# Changing EVIC Menu Settings



## Mazot (Nov 4, 2011)

2011 Routan. My wife tells me today that the outside temperature on the cluster shows Centigrade rather than Fahrenheit today. I checked it and everything is now in metric system (km vs miles etc). She doesn't know how it has switched. I looked at the manual to reset it but it seems like the paper and DVD manuals describe a different vehicle than ours. The manual shows this picture and instructs us to navigate with the arrows:











However, our routan has this:











I played with several buttons but cannot figure out how to navigate the menu items. Please help!


----------



## ShazBlueVW (Oct 25, 2011)

*changing units*

Press the menu button until you see the compass heading and outside temperature.
Press the reset button and watch that the outside temperature changes unit
Press menu button again to check that kilometer is changed to miles.


----------



## Mazot (Nov 4, 2011)

ShazBlue

Thanks very much for the instructions. I reset it and it was as simple as you said.
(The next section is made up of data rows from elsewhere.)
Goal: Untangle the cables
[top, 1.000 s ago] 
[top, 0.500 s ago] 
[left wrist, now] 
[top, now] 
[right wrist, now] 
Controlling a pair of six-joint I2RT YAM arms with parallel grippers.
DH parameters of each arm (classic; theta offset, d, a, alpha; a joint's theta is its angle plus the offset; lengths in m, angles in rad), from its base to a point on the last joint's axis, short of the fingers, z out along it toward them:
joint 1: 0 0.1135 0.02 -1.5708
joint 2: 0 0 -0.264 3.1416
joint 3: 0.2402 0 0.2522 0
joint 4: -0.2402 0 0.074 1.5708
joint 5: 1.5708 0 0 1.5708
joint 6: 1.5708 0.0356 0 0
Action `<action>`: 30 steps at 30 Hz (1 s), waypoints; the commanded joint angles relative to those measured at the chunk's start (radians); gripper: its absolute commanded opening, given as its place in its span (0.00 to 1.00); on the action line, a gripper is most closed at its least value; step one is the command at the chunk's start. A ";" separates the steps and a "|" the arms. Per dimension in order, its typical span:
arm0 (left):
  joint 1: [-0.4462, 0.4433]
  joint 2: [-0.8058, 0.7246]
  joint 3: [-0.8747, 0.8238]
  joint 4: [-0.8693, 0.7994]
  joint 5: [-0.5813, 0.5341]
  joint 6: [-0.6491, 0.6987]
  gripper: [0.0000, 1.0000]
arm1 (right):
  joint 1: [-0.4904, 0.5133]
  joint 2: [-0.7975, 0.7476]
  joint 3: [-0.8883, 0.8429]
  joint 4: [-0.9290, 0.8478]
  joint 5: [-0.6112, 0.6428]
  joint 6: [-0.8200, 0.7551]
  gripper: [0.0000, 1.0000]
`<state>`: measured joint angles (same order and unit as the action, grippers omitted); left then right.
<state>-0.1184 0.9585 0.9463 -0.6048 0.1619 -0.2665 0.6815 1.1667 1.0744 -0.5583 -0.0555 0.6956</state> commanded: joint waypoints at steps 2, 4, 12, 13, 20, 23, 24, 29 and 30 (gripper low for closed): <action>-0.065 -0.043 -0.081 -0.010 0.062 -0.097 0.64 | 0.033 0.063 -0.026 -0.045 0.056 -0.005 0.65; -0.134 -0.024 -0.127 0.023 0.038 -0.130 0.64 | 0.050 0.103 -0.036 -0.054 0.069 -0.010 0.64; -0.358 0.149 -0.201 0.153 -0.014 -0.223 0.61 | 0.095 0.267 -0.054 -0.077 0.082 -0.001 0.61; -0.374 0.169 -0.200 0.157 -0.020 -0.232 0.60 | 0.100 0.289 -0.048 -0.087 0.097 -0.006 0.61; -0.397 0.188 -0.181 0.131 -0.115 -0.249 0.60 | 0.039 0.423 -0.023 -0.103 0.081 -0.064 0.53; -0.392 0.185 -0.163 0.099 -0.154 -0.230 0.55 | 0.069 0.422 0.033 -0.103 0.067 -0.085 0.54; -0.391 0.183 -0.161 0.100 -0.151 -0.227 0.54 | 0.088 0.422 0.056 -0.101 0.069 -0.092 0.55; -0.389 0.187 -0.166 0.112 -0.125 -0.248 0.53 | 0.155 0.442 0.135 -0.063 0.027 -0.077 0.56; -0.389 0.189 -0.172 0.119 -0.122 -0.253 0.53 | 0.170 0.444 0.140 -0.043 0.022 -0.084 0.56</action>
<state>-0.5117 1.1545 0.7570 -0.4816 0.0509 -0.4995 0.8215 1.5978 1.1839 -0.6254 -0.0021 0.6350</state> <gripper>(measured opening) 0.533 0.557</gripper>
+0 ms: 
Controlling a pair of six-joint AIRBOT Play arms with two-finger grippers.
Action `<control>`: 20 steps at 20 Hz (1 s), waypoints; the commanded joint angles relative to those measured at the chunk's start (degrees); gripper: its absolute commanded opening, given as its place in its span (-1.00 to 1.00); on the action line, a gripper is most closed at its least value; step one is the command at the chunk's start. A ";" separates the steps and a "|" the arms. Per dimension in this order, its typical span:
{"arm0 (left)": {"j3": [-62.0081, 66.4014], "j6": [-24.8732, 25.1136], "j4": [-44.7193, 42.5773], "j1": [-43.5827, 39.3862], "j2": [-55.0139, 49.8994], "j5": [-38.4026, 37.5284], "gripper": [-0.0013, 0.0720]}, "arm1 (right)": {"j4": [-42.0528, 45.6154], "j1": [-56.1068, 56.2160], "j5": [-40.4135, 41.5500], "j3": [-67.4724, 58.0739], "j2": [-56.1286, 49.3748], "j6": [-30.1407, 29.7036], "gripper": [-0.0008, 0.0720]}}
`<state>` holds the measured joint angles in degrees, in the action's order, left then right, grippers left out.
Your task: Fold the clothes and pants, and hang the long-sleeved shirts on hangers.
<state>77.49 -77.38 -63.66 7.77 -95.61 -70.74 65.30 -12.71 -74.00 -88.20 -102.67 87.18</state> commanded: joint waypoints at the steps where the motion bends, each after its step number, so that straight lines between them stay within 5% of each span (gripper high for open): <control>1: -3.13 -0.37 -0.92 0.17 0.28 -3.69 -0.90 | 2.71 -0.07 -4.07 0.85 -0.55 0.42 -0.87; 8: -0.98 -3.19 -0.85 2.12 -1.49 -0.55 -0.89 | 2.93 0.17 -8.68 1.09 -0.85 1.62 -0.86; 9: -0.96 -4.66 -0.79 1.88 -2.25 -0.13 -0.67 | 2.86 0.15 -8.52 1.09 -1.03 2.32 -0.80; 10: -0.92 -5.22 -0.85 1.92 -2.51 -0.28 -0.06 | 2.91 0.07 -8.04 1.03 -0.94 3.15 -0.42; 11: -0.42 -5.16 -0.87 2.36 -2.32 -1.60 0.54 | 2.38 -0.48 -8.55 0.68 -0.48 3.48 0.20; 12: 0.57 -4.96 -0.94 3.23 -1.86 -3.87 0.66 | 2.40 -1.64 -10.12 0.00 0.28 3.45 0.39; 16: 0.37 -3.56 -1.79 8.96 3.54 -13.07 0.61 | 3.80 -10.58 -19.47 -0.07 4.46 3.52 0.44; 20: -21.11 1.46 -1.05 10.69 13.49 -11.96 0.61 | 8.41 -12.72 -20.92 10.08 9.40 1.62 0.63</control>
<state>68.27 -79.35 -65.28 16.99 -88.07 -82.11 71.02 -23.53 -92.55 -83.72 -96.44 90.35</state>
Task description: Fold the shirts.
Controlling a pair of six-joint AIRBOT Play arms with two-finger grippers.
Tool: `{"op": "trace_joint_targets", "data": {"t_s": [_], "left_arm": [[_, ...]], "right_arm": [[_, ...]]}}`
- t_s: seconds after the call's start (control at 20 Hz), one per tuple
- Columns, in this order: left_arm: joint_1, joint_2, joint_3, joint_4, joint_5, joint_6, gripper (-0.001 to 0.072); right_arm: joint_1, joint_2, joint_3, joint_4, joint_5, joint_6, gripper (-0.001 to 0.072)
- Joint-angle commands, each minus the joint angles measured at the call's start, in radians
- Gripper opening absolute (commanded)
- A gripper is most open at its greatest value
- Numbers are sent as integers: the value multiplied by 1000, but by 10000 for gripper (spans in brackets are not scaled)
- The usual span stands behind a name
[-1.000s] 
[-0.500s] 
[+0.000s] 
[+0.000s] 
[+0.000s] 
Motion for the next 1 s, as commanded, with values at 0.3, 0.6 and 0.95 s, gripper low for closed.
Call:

Anyone knows why the 2011 manual shows different buttons than what we actually have in our 2011 vehicle?

M.


----------



## tuanies (Oct 16, 2009)

Mazot said:


> ShazBlue
> 
> Thanks very much for the instructions. I reset it and it was as simple as you said.
> 
> ...


The manual is correct. Only the 2011 SEL and SEL Premium have the EVIC.


----------



## ShazBlueVW (Oct 25, 2011)

*two evics*

That is correct there are two types of EVIC and what you have in your picture is for the SEL and SEL premium. Our SE has the simple version and like you I had a frustrating time trying to change the units of measurements. It was only by accident that I learned how to change it.


----------



## Mazot (Nov 4, 2011)

ShazBlueVW said:


> That is correct there are two types of EVIC and what you have in your picture is for the SEL and SEL premium. Our SE has the simple version and like you I had a frustrating time trying to change the units of measurements. It was only by accident that I learned how to change it.


VW must have thought that SE owners are smarter than SEL owners so they did not include instruction or illustrations in the manual.


----------



## tuanies (Oct 16, 2009)

I believe it's in the manual, it is not referred to as the EVIC though.


----------



## aeitingon (Mar 21, 2005)

Also Chrysler wrote the manual.


----------